Extracted information: Begin

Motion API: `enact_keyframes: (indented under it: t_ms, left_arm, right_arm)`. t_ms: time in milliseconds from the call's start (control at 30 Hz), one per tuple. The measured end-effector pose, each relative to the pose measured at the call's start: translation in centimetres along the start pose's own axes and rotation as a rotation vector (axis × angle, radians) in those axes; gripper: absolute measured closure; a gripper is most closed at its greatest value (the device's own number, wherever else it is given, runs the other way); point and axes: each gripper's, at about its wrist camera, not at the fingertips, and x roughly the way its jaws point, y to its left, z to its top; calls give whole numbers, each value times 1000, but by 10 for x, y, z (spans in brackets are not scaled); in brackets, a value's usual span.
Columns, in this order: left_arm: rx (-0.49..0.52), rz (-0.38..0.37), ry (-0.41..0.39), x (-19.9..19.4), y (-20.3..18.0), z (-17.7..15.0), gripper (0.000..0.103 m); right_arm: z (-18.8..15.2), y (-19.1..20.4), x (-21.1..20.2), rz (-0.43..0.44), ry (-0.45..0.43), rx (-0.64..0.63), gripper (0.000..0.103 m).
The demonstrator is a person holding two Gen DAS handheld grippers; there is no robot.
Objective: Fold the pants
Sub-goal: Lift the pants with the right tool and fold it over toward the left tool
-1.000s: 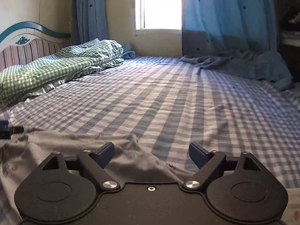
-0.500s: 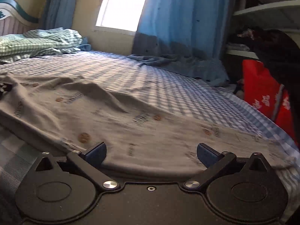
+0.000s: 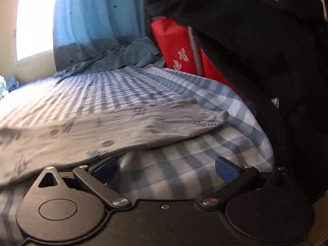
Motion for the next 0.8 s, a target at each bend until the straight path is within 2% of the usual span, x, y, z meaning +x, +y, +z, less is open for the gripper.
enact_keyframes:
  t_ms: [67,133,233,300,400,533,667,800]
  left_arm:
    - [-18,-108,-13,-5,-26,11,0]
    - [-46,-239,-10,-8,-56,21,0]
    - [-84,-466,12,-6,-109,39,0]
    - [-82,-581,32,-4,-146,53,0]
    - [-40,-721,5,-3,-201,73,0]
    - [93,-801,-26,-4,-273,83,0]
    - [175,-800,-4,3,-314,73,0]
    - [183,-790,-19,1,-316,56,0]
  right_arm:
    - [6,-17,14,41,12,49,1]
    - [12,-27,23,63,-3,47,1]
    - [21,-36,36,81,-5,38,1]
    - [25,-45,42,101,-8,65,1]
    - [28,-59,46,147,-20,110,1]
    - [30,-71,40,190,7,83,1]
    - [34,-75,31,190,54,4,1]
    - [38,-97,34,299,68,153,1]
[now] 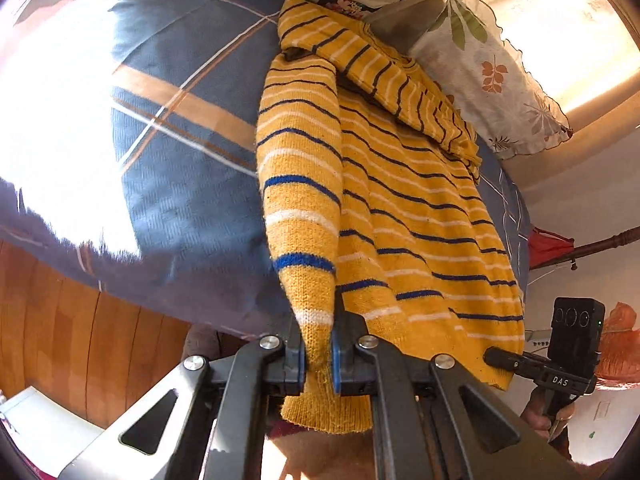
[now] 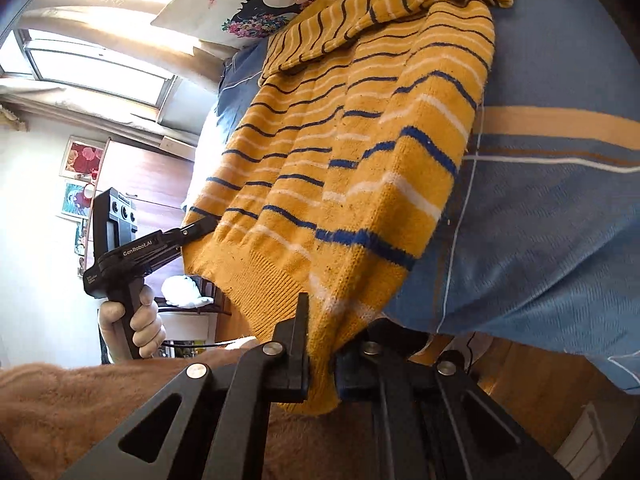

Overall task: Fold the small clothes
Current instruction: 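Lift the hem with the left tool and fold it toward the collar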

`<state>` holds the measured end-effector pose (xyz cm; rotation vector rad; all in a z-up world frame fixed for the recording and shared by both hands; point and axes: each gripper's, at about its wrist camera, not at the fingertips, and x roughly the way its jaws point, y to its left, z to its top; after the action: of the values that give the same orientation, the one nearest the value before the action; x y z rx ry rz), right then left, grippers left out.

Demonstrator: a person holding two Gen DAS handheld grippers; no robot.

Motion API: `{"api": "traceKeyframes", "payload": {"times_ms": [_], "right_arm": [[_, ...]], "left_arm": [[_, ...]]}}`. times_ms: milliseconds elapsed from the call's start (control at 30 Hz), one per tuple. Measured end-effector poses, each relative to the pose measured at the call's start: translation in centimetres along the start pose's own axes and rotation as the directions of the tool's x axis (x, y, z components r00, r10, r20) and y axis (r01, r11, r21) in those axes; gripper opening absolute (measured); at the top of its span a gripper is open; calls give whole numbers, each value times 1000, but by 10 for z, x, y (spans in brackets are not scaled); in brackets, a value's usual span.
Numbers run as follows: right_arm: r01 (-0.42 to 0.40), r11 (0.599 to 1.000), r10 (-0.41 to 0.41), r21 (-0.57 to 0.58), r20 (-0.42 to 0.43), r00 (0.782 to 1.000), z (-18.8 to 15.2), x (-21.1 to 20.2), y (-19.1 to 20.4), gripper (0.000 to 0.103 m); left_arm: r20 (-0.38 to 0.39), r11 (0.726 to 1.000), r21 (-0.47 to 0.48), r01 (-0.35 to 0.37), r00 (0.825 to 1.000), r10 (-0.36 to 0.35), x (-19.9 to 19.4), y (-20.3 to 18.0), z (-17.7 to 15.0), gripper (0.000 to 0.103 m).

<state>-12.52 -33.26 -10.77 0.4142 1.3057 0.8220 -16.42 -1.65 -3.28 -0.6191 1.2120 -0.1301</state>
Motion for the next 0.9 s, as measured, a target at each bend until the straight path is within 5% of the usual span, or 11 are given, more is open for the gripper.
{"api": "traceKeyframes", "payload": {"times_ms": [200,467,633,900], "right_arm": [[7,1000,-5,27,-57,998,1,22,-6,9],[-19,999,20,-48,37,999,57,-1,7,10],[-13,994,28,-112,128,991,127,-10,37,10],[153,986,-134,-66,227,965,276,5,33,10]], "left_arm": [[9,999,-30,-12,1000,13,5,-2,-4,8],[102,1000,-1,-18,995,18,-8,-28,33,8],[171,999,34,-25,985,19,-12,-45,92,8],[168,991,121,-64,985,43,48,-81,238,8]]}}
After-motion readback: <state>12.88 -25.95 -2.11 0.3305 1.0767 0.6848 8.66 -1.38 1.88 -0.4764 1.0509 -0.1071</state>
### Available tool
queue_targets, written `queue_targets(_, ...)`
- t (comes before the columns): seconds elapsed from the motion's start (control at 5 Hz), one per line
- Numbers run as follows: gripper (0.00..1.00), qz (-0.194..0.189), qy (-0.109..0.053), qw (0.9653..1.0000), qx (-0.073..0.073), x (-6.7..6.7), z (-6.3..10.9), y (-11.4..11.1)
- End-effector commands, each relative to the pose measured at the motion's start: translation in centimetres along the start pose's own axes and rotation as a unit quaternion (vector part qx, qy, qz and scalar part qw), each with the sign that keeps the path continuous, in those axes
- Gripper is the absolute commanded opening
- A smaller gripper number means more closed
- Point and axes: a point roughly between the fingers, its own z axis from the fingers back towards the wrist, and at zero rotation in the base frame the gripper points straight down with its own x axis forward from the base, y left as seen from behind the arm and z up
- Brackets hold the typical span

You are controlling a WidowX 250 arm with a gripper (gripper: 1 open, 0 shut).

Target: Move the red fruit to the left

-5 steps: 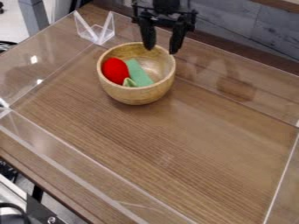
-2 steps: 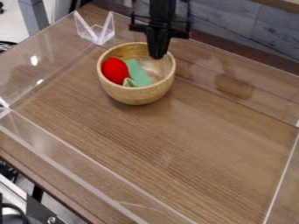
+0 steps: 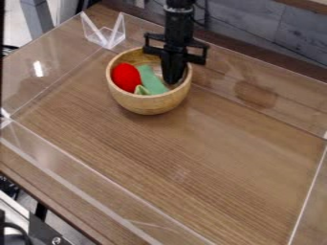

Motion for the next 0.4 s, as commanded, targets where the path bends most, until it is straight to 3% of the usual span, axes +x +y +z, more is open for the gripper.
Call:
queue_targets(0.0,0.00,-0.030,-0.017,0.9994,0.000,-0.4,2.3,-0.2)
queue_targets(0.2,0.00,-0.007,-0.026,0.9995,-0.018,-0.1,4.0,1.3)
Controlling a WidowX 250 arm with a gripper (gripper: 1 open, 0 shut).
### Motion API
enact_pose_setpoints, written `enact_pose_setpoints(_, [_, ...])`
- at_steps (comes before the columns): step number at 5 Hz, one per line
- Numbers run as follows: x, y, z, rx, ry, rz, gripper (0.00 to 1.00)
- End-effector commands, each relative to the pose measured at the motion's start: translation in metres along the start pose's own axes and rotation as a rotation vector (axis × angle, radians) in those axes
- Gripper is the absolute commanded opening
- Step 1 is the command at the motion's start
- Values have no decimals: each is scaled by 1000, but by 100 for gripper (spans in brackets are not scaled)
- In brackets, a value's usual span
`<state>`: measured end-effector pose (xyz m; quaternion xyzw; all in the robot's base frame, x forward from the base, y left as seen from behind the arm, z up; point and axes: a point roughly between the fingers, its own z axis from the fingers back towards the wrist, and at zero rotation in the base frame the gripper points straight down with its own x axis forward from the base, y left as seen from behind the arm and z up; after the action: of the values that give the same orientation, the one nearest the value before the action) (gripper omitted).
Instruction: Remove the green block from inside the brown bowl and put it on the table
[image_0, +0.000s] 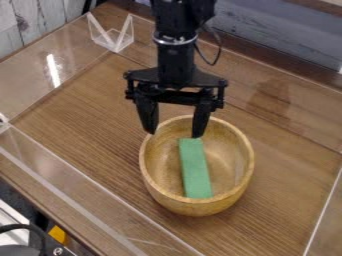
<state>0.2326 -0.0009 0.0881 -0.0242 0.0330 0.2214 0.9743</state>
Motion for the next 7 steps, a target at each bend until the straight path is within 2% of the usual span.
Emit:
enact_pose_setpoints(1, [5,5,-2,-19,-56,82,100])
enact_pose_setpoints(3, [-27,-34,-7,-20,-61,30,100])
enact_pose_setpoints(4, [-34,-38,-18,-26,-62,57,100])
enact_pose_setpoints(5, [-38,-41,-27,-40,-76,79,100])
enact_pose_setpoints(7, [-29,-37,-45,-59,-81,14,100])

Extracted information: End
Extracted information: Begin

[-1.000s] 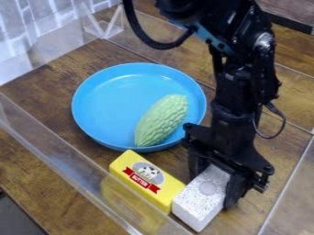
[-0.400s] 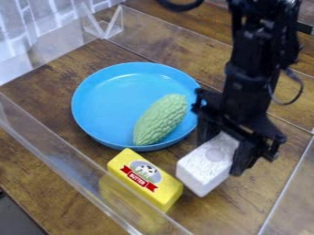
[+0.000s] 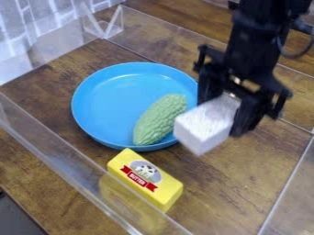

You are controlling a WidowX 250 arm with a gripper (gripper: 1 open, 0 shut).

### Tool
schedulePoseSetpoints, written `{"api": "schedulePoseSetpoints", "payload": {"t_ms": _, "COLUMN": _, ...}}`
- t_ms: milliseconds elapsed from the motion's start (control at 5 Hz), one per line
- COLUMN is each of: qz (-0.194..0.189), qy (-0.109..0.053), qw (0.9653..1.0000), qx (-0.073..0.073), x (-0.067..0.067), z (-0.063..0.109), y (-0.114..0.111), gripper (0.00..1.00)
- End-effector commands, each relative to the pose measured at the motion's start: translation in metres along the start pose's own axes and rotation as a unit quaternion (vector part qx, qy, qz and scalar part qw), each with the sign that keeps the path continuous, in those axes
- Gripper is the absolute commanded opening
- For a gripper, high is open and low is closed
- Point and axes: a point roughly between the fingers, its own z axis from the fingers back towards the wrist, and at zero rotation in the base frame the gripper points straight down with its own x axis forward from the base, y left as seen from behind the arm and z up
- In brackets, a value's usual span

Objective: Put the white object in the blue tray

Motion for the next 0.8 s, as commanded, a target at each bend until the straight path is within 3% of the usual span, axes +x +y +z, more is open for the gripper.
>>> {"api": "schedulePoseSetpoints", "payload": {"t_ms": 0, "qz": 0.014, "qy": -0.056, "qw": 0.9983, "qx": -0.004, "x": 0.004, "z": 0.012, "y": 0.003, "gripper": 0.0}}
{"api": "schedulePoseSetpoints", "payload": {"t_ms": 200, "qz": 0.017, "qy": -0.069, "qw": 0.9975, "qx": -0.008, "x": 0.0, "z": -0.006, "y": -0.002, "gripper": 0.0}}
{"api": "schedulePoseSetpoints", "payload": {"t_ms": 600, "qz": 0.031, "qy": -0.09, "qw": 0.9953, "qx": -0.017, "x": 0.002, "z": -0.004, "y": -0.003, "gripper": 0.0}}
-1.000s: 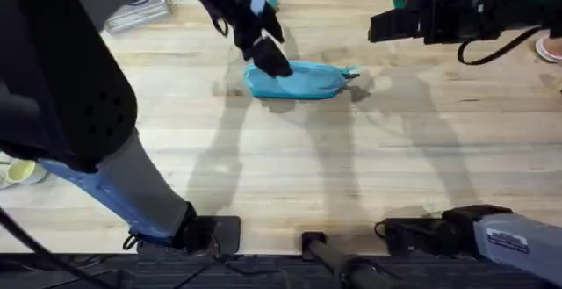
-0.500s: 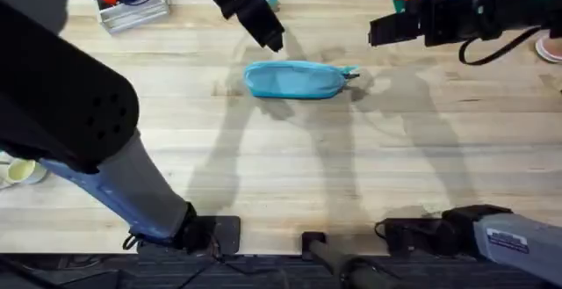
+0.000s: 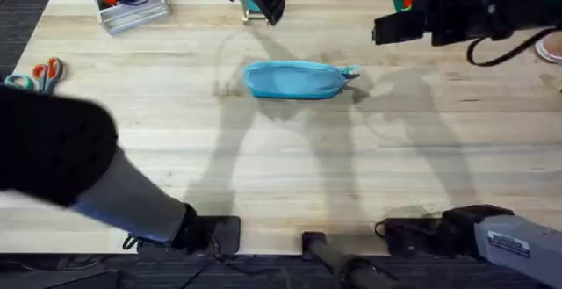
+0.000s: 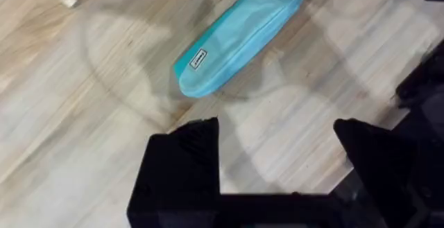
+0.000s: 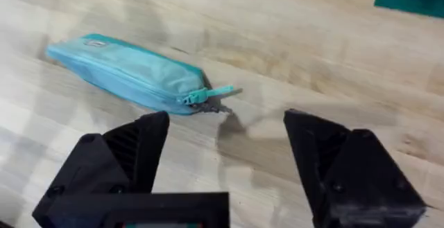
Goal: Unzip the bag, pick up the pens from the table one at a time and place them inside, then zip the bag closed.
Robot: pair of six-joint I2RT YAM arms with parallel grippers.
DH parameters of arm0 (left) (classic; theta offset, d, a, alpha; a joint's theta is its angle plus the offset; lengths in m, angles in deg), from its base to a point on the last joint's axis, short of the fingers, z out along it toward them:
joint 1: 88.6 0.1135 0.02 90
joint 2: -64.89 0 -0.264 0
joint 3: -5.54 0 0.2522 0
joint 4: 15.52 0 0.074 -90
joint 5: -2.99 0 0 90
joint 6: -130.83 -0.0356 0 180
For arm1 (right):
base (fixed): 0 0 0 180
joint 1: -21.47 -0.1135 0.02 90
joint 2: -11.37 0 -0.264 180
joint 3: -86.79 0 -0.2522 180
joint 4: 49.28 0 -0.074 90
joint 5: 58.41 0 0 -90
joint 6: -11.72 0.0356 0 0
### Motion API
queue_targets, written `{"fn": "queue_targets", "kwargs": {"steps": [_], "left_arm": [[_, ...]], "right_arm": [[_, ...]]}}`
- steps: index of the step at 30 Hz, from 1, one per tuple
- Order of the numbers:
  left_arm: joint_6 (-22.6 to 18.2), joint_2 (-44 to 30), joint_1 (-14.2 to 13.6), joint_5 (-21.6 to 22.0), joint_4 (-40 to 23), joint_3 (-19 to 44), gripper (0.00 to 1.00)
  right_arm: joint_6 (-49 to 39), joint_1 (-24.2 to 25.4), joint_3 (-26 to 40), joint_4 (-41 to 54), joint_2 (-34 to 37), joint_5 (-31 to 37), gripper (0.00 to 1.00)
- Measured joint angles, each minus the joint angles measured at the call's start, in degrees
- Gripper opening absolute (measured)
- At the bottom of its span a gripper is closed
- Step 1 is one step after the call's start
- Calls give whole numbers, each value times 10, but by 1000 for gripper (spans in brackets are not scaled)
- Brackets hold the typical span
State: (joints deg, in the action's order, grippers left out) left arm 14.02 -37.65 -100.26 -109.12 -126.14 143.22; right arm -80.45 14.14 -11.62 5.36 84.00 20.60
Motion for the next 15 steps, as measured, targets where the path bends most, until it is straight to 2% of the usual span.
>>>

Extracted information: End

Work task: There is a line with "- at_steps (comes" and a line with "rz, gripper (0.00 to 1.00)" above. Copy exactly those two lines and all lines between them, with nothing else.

Worked solution:
- at_steps (comes before the columns): step number at 5 Hz, one per line
- Numbers run as follows: x, y, z, rx, ry, rz, gripper (0.00 to 1.00)

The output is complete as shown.